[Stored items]
= = = = = = =
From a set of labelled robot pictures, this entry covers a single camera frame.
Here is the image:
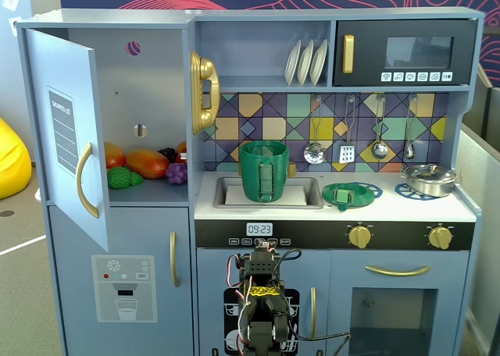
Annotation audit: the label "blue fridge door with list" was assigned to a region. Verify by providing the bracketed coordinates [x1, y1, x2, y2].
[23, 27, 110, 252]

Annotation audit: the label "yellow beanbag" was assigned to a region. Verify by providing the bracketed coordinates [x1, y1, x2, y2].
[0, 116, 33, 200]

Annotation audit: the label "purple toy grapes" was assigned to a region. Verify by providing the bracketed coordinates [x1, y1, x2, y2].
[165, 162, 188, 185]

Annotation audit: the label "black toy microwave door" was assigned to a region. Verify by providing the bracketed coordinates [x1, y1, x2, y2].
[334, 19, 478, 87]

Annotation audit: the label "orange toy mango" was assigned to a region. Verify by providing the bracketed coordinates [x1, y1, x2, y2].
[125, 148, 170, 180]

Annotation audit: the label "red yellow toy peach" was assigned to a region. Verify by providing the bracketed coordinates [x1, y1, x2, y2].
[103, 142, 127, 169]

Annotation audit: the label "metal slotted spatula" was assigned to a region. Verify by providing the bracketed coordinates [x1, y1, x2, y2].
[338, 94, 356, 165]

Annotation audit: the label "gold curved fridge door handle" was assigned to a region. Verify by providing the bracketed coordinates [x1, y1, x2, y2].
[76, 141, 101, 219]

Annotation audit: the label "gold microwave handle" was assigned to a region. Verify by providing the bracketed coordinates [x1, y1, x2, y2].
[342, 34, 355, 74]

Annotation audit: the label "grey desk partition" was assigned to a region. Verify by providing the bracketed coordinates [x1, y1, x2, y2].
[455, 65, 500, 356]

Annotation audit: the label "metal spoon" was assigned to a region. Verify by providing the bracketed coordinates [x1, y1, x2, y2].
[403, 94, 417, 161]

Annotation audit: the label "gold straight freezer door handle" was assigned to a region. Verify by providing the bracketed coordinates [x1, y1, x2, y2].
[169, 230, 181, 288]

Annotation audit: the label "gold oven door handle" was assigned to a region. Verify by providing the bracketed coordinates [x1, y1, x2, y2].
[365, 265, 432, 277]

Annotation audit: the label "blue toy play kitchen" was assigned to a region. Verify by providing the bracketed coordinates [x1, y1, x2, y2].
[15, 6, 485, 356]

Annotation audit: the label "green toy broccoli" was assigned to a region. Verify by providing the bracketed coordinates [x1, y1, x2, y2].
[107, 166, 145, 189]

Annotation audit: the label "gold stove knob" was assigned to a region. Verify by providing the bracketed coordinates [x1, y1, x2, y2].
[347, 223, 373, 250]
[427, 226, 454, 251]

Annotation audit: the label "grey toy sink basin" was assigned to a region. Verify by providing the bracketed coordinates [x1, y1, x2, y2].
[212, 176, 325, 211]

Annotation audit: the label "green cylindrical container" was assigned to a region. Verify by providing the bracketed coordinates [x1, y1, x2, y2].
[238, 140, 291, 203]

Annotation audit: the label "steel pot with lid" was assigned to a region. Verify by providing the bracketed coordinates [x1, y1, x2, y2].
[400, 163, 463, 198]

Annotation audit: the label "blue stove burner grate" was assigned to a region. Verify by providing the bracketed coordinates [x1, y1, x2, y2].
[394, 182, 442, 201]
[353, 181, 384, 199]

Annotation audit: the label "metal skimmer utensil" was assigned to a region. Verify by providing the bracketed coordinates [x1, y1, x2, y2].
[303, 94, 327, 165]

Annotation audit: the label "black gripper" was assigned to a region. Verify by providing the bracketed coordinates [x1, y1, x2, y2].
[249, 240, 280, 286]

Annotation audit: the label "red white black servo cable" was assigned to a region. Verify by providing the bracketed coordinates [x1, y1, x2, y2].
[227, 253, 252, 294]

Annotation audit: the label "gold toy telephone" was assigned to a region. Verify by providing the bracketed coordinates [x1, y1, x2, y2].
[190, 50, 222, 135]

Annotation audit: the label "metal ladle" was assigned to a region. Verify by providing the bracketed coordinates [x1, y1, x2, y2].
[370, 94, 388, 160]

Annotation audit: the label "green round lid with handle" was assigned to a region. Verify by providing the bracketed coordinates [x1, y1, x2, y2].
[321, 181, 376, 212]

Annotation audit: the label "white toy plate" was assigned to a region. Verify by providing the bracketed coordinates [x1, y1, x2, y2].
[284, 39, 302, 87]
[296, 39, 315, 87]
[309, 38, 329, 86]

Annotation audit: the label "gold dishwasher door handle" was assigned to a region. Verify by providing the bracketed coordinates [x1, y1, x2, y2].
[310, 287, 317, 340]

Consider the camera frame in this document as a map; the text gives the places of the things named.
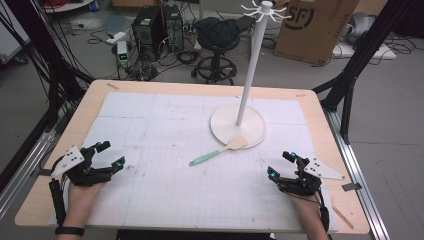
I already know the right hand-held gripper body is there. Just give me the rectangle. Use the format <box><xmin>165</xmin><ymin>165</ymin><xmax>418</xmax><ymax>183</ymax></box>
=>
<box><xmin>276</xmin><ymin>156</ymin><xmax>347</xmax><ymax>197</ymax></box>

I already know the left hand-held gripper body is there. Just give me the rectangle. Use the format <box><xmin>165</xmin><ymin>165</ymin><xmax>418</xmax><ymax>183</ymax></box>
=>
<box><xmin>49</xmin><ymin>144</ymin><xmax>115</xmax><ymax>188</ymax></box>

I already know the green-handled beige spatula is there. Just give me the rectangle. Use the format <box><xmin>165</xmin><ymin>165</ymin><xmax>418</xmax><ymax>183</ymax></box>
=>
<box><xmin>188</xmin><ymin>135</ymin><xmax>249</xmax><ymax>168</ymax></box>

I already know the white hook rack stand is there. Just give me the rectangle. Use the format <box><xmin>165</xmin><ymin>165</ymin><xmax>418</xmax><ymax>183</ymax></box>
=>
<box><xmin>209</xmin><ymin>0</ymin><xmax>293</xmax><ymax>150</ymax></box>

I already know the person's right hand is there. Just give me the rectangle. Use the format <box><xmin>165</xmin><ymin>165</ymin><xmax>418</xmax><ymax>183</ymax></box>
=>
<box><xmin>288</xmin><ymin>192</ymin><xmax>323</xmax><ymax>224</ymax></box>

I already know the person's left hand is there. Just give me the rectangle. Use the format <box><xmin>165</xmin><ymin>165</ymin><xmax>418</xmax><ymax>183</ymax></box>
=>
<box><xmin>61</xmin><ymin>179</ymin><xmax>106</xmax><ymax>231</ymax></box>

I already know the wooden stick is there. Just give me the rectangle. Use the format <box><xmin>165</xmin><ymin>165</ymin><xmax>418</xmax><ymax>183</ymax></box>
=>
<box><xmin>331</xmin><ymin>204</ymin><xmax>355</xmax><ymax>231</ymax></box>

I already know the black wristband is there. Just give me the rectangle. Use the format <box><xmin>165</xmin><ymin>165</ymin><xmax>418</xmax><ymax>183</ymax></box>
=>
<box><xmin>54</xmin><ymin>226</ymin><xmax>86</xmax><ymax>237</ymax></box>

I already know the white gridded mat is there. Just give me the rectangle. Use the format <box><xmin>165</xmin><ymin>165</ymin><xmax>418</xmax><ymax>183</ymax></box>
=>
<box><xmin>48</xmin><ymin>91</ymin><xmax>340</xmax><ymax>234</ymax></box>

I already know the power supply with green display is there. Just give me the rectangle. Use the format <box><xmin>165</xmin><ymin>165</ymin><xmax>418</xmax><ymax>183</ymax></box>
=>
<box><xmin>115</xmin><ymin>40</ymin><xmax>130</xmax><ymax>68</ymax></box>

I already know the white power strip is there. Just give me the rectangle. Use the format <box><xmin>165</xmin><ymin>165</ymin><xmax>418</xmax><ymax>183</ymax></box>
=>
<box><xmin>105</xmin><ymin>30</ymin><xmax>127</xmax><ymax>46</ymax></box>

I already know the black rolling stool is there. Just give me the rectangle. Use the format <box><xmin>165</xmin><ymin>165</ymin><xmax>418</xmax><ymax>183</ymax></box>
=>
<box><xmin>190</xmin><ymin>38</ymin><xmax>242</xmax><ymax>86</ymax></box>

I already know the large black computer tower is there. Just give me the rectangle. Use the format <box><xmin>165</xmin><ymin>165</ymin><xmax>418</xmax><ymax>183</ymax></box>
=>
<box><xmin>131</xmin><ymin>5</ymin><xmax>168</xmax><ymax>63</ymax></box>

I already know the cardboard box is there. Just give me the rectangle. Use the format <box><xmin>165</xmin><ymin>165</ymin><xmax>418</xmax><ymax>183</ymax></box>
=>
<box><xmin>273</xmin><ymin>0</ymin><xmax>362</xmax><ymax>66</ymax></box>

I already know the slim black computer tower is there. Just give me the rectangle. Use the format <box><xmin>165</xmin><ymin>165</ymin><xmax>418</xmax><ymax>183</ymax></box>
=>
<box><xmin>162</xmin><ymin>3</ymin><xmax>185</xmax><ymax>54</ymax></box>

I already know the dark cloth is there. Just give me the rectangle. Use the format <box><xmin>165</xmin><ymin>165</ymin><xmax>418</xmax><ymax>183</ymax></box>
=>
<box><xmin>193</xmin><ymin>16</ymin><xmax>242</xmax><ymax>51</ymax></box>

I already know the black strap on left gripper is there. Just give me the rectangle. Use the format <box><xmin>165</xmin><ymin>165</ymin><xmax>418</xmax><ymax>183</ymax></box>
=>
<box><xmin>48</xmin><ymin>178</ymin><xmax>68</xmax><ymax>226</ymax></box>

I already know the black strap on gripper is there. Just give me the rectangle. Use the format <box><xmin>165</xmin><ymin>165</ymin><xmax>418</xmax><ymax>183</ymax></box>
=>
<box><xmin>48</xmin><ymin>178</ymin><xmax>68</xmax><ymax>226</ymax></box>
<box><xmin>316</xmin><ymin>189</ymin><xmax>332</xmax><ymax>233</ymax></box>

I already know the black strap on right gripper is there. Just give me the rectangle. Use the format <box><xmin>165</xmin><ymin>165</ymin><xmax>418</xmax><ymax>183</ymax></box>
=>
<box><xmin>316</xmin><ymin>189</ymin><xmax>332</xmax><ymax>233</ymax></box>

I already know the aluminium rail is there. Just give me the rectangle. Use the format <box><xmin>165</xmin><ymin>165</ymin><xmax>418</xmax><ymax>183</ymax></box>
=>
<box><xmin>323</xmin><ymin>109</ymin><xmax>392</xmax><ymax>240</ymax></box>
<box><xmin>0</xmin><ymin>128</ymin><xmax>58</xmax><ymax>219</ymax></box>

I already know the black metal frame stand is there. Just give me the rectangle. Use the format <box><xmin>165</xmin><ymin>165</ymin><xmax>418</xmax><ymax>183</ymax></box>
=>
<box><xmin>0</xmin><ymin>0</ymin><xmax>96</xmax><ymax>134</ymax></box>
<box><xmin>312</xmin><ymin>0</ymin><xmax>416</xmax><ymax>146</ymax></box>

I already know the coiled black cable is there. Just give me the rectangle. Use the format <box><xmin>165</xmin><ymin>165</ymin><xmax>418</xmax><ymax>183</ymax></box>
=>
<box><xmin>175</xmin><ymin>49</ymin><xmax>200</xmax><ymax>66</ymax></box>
= = = = = = =
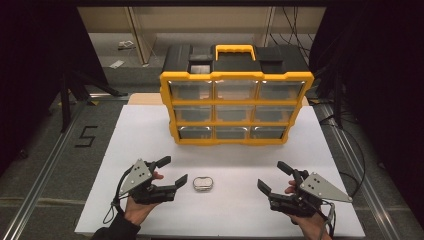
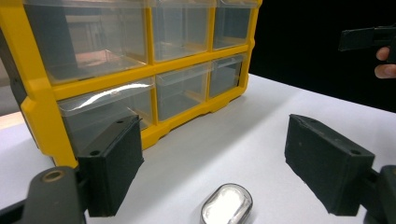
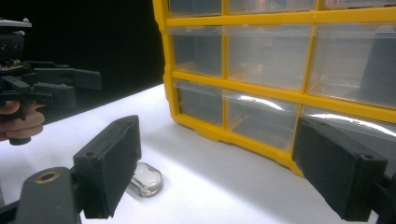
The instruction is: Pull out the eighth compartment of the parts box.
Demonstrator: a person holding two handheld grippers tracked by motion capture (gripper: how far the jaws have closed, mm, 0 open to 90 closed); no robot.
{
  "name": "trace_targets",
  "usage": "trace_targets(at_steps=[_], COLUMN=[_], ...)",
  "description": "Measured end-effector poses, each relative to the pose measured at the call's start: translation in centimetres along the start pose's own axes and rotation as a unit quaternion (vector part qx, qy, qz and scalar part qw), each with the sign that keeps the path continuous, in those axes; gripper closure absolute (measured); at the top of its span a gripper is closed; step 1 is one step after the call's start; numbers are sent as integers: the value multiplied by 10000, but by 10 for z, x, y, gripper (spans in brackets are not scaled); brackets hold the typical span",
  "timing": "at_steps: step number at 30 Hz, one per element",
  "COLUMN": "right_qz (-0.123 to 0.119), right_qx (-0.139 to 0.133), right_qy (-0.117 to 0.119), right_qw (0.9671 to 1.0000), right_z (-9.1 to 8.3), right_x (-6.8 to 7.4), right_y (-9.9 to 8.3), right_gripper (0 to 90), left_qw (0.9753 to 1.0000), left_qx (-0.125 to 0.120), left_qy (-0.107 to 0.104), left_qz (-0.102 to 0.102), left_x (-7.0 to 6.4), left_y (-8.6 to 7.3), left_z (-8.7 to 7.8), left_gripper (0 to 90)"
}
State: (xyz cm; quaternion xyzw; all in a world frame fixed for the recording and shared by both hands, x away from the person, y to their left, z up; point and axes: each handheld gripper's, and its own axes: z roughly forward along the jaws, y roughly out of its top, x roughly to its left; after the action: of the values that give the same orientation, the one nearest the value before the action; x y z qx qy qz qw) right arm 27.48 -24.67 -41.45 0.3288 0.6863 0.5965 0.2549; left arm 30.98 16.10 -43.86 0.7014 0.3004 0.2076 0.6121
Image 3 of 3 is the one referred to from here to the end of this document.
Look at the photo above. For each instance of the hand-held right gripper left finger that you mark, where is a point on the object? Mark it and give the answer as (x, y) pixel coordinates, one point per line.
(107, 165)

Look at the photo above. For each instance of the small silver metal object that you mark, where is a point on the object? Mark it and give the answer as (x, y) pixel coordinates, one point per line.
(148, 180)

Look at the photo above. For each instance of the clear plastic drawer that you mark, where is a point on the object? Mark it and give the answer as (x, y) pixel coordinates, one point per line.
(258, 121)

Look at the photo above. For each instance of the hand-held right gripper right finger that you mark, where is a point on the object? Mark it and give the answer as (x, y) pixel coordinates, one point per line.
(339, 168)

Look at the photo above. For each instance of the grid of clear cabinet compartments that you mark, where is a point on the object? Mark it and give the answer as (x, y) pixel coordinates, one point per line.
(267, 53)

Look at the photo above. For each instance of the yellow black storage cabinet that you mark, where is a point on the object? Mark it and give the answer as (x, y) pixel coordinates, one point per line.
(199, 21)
= = = = = = =
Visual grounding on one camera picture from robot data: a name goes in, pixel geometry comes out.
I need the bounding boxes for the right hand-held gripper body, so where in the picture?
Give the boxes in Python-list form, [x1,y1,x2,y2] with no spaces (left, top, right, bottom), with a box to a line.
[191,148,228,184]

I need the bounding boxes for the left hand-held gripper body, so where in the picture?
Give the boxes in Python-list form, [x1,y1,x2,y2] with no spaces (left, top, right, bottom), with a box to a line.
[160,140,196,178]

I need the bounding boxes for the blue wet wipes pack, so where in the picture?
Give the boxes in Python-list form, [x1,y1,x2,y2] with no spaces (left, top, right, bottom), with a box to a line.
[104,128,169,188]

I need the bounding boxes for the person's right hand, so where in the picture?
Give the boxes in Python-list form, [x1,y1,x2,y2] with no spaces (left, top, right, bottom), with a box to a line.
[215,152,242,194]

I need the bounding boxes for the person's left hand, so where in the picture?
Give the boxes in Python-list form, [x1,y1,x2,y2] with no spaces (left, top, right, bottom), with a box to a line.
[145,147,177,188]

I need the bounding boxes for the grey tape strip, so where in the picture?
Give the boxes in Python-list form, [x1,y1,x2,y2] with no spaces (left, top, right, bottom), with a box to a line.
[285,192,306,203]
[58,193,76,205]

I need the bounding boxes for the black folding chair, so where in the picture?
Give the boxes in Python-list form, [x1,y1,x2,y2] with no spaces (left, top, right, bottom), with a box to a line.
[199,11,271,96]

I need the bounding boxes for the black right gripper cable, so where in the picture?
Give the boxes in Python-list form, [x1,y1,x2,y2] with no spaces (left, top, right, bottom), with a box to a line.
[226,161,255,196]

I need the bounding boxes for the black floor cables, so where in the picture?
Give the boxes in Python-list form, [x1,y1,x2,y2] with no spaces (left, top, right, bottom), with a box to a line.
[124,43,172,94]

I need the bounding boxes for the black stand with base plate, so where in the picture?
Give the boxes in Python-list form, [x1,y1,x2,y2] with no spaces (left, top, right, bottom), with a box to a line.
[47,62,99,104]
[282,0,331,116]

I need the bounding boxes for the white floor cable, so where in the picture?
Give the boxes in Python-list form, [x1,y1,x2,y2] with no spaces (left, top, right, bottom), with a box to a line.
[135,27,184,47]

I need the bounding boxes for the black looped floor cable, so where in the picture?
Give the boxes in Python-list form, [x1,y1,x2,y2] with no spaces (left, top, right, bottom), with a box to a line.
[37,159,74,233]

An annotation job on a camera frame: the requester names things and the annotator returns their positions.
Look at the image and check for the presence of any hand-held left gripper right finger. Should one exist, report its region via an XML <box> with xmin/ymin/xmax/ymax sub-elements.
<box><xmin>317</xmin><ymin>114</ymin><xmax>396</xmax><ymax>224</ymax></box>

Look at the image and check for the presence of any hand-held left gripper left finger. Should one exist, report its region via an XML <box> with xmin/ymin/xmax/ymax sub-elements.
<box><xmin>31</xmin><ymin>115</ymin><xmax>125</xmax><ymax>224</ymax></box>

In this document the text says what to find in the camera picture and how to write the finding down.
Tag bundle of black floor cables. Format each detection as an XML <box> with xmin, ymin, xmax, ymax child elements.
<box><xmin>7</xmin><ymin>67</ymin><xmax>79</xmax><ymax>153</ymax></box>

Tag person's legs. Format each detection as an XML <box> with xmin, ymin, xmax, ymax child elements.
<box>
= = = = = = =
* _Problem statement_
Please state how many lines in the records contain the word "Should", and give only that number.

* _Your response_
2